■ **Prompt**
Tally the lines below that include "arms" and give only the total.

■ **Data segment**
Start of Block
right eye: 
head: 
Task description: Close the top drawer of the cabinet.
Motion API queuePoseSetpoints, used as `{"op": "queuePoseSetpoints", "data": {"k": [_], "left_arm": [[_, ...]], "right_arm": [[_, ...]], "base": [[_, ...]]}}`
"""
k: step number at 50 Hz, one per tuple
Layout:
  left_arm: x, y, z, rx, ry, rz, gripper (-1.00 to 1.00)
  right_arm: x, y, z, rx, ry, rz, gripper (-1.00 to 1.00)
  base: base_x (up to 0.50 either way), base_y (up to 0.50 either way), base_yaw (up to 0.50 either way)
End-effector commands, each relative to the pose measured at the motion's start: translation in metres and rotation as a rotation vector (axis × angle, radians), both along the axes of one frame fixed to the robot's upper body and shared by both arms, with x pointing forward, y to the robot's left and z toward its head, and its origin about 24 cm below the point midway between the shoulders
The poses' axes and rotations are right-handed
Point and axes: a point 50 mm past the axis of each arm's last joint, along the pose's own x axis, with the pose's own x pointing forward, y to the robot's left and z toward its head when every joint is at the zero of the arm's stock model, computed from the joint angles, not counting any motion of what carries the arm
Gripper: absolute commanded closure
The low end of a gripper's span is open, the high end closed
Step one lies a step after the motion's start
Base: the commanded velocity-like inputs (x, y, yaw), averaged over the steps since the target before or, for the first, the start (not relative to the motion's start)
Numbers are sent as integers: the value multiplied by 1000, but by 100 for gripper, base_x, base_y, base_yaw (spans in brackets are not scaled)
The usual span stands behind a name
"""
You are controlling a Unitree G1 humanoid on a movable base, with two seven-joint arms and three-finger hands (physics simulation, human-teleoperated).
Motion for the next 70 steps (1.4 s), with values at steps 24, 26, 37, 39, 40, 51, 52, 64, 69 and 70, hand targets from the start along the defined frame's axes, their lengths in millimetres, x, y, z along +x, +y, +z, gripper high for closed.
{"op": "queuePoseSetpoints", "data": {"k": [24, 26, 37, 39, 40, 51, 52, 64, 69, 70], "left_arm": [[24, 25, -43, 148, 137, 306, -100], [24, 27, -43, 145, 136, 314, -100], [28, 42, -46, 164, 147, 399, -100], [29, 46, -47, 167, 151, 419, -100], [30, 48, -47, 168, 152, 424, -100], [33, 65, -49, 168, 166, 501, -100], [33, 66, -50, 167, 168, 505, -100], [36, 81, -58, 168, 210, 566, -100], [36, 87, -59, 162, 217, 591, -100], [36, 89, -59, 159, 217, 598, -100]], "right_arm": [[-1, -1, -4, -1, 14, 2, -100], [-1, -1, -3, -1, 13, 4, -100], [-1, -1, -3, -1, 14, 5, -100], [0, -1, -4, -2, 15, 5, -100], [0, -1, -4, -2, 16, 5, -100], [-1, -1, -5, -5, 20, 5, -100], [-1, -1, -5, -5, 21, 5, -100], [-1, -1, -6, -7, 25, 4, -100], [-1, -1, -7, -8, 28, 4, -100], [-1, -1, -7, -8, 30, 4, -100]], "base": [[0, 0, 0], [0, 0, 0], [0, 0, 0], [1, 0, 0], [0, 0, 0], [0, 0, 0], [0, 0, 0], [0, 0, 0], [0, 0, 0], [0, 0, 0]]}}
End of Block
■ **Output below**
2